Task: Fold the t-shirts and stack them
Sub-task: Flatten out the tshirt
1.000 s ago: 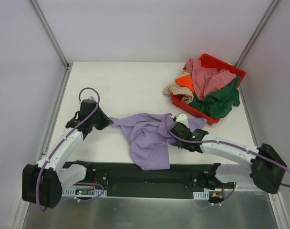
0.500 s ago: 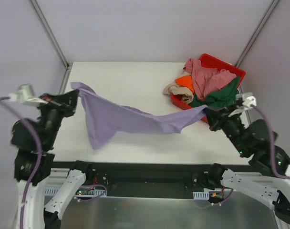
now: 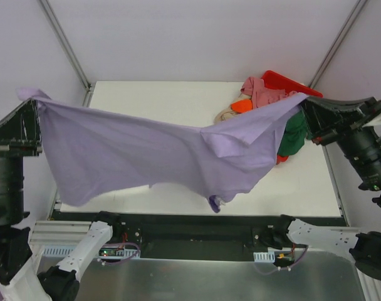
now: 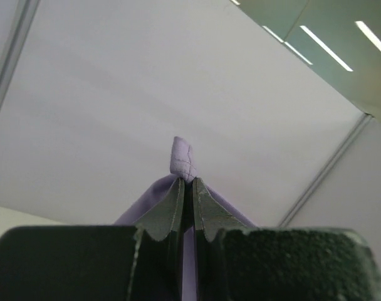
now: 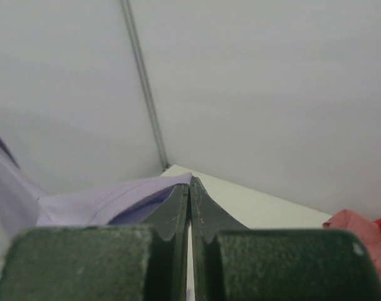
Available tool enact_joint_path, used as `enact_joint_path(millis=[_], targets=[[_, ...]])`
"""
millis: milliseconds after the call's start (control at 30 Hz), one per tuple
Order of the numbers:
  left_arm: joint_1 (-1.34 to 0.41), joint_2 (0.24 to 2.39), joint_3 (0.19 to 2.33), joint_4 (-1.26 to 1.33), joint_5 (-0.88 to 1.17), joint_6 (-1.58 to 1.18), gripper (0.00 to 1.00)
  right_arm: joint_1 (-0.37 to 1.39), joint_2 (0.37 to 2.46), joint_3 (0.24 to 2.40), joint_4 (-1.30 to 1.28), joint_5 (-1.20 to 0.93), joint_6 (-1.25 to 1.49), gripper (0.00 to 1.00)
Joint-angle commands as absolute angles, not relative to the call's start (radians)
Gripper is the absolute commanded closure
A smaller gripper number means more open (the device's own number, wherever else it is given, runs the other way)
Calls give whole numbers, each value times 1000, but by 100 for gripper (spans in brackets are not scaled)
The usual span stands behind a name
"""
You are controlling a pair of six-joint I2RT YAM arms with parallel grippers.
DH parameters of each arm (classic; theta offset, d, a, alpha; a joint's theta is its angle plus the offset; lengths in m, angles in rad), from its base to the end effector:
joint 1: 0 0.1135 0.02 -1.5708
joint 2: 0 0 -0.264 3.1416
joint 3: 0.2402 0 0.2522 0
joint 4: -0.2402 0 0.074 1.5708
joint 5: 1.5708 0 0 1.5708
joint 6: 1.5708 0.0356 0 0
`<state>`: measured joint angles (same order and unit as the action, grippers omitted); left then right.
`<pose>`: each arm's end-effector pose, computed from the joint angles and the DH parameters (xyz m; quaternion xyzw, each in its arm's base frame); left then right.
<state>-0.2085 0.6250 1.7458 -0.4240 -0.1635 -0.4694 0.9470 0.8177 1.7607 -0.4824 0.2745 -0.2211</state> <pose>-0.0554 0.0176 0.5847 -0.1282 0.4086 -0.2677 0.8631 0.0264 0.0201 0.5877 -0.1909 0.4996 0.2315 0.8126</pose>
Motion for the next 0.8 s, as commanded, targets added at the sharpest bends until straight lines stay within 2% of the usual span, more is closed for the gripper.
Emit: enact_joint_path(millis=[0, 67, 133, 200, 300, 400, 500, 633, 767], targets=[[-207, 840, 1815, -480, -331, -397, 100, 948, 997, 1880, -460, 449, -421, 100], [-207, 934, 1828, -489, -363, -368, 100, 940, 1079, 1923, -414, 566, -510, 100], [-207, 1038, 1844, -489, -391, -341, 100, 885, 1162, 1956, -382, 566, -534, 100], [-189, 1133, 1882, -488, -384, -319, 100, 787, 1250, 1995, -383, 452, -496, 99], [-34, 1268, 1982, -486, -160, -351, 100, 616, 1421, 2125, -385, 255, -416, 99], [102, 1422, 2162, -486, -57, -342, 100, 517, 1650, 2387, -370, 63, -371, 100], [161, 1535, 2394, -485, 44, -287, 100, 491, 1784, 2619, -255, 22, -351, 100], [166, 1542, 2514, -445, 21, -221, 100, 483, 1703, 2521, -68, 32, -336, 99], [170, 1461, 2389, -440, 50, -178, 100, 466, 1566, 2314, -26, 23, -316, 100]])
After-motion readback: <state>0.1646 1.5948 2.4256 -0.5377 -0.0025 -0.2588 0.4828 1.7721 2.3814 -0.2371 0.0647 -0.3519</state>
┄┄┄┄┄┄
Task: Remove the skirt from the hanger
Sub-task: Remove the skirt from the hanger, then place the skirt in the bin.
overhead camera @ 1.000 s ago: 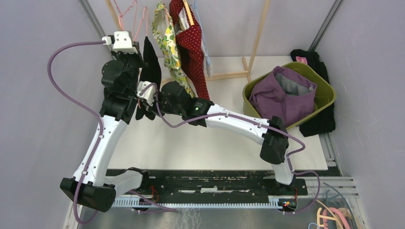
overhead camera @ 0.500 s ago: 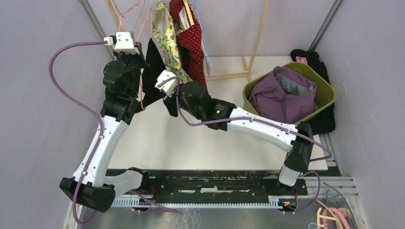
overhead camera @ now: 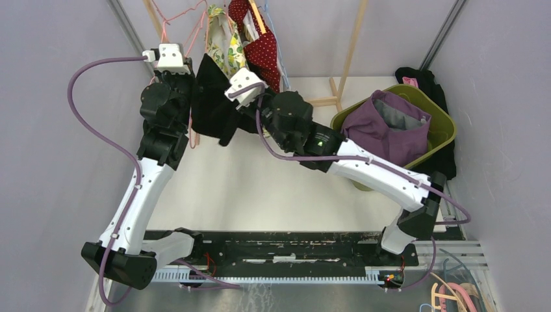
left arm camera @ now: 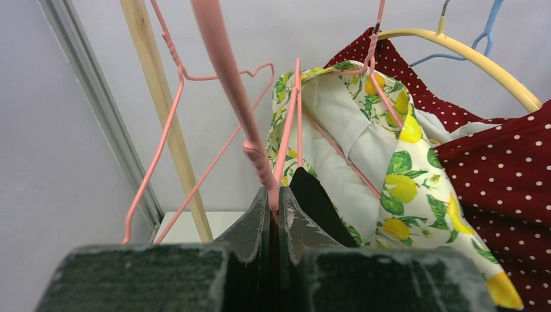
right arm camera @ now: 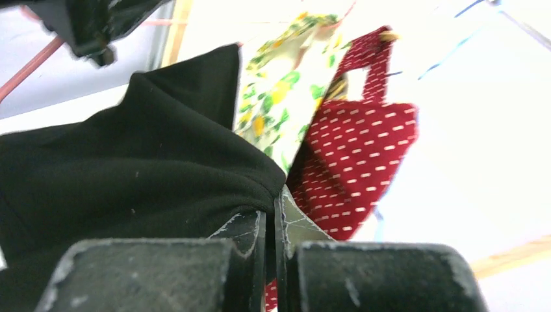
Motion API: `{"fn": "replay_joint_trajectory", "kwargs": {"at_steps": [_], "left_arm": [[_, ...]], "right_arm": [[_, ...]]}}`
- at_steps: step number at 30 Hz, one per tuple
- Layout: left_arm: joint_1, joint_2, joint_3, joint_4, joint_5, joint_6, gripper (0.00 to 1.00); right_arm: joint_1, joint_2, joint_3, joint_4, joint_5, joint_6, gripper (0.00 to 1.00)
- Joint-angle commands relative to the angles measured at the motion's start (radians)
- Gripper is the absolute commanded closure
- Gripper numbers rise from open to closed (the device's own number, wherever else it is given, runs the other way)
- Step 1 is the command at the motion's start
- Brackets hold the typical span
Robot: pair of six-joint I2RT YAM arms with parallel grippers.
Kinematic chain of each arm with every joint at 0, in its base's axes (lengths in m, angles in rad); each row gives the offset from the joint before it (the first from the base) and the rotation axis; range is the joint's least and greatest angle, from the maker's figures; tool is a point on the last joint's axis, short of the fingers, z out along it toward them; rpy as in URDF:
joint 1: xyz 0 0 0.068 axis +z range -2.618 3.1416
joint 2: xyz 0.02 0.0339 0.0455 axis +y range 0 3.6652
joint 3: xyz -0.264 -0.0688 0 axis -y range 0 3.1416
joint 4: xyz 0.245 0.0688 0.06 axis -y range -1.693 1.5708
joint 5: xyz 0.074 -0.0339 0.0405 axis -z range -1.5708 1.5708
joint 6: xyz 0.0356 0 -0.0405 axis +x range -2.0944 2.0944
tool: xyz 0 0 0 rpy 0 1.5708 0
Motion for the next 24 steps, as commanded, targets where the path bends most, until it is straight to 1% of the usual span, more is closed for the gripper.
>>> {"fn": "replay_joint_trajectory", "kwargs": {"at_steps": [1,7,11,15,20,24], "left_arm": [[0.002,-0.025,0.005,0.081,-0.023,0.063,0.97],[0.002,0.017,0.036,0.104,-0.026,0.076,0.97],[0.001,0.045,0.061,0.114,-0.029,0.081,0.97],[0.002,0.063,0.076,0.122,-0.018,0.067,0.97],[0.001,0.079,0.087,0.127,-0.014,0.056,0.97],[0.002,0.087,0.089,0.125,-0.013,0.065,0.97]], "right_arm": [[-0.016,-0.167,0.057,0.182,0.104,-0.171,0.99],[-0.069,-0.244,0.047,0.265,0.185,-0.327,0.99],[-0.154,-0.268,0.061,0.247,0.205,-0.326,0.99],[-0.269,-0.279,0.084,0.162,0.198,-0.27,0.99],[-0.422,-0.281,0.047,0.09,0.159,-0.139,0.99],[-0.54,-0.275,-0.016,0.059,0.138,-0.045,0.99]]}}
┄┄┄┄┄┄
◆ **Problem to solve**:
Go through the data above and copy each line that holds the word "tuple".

◆ **Response**:
millis: milliseconds after the call's start (control at 30 Hz), one per tuple
- at_steps: step number at 30 Hz, one per tuple

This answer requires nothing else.